Copy each line of the material beneath that holds the word "region".

### Records provided
^^^^^^^^^^^^^^^^
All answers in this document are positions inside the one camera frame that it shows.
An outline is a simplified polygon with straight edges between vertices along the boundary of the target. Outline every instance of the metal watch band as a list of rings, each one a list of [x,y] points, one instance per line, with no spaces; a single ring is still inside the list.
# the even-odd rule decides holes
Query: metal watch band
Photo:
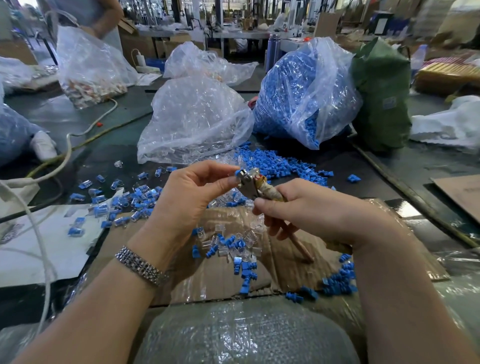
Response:
[[[132,272],[135,272],[140,277],[156,286],[159,286],[168,279],[168,275],[160,272],[157,268],[132,252],[125,245],[115,254],[115,257]]]

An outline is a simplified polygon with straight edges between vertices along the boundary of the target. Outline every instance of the person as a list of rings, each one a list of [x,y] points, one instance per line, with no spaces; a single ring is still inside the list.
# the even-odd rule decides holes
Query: person
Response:
[[[127,247],[165,272],[208,203],[237,185],[229,177],[237,169],[203,161],[171,173],[151,217]],[[287,220],[292,230],[353,246],[370,363],[478,362],[395,220],[368,202],[305,180],[277,189],[288,202],[254,202],[270,235],[285,239],[279,222]],[[13,364],[126,363],[156,290],[112,259]]]
[[[50,10],[72,15],[85,32],[122,51],[117,25],[123,17],[123,9],[118,0],[42,0],[45,1]],[[66,25],[67,20],[62,16],[59,15],[60,24]]]

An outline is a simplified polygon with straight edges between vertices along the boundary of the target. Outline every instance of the woman's right hand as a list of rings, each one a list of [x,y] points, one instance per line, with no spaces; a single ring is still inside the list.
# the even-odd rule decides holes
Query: woman's right hand
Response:
[[[369,241],[379,230],[396,229],[396,222],[379,208],[359,198],[319,186],[300,178],[276,186],[288,202],[255,199],[253,213],[265,214],[269,235],[279,240],[288,235],[280,231],[280,220],[290,222],[290,231],[302,229],[324,241],[350,245]]]

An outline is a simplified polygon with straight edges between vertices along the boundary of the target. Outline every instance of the plastic bag full of blue parts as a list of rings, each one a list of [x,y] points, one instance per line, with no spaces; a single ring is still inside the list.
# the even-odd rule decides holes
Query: plastic bag full of blue parts
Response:
[[[43,130],[3,104],[3,96],[0,78],[0,167],[29,150],[33,136]]]
[[[267,73],[253,109],[253,131],[295,138],[309,149],[340,133],[362,106],[350,76],[353,54],[314,38]]]

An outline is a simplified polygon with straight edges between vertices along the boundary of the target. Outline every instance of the white plastic bottle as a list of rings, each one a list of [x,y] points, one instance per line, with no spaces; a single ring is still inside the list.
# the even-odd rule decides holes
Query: white plastic bottle
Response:
[[[427,55],[427,45],[422,44],[417,49],[415,53],[413,53],[410,59],[410,68],[412,70],[412,80],[416,73],[422,68],[423,62],[425,61],[425,56]]]

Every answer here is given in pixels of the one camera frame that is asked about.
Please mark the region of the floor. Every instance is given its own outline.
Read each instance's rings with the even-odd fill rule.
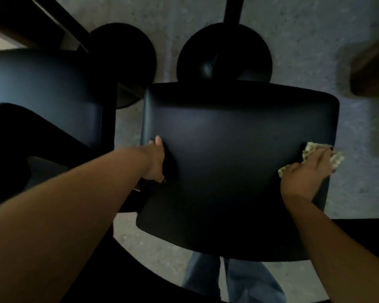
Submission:
[[[202,27],[221,22],[225,0],[58,0],[93,30],[124,22],[140,28],[157,53],[155,82],[176,81],[184,43]],[[331,218],[379,217],[379,99],[349,92],[349,64],[379,38],[379,0],[245,0],[241,22],[267,42],[272,83],[325,91],[340,100],[336,147],[347,159],[332,176],[325,212]],[[76,47],[70,36],[64,48]],[[138,145],[143,102],[117,112],[116,146]],[[163,278],[180,284],[191,252],[145,234],[134,214],[119,214],[116,239]],[[309,261],[267,263],[288,302],[327,298]],[[222,277],[222,298],[227,300]]]

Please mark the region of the blue jeans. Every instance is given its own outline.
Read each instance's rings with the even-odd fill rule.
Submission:
[[[260,262],[225,259],[227,292],[233,303],[286,303],[278,282]],[[185,270],[183,288],[220,298],[220,258],[194,252]]]

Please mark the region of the hand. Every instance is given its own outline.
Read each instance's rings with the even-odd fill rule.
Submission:
[[[284,202],[295,197],[313,200],[323,180],[333,172],[329,148],[319,148],[304,164],[294,163],[283,173],[281,194]]]
[[[163,162],[164,162],[164,147],[160,136],[156,136],[155,140],[149,141],[147,146],[141,147],[150,160],[150,168],[143,175],[145,180],[154,180],[161,183],[164,180]]]

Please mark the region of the black disc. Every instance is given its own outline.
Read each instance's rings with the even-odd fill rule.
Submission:
[[[134,84],[146,90],[156,75],[156,51],[150,39],[138,28],[125,23],[110,23],[93,30],[91,34],[95,42],[101,46],[105,59],[110,60],[109,66],[117,68],[118,98],[117,107],[123,108],[132,105],[141,99],[126,90],[124,83],[126,74]]]
[[[178,81],[219,79],[213,73],[213,63],[221,48],[223,23],[209,25],[195,33],[184,45],[177,63]],[[239,25],[233,51],[236,72],[234,80],[269,82],[272,57],[267,44],[255,31]]]

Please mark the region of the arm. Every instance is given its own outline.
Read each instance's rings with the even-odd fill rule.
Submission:
[[[325,290],[334,303],[379,302],[379,258],[345,234],[311,201],[332,173],[330,149],[285,171],[281,193]]]
[[[2,204],[0,302],[59,302],[139,179],[162,179],[163,160],[157,137],[148,146],[113,151]]]
^^^^^^^^^^^^^^^^
### Exercise response
Please mark the region of the floor. Every instance is given its own outline.
Please mark the region of the blue jeans. Every instance is given its own outline.
Please mark the region of the hand. Every instance is given its own outline.
Please mark the region of the black disc. Every instance is given its own outline.
Please mark the region of the arm. Every instance is given its own outline.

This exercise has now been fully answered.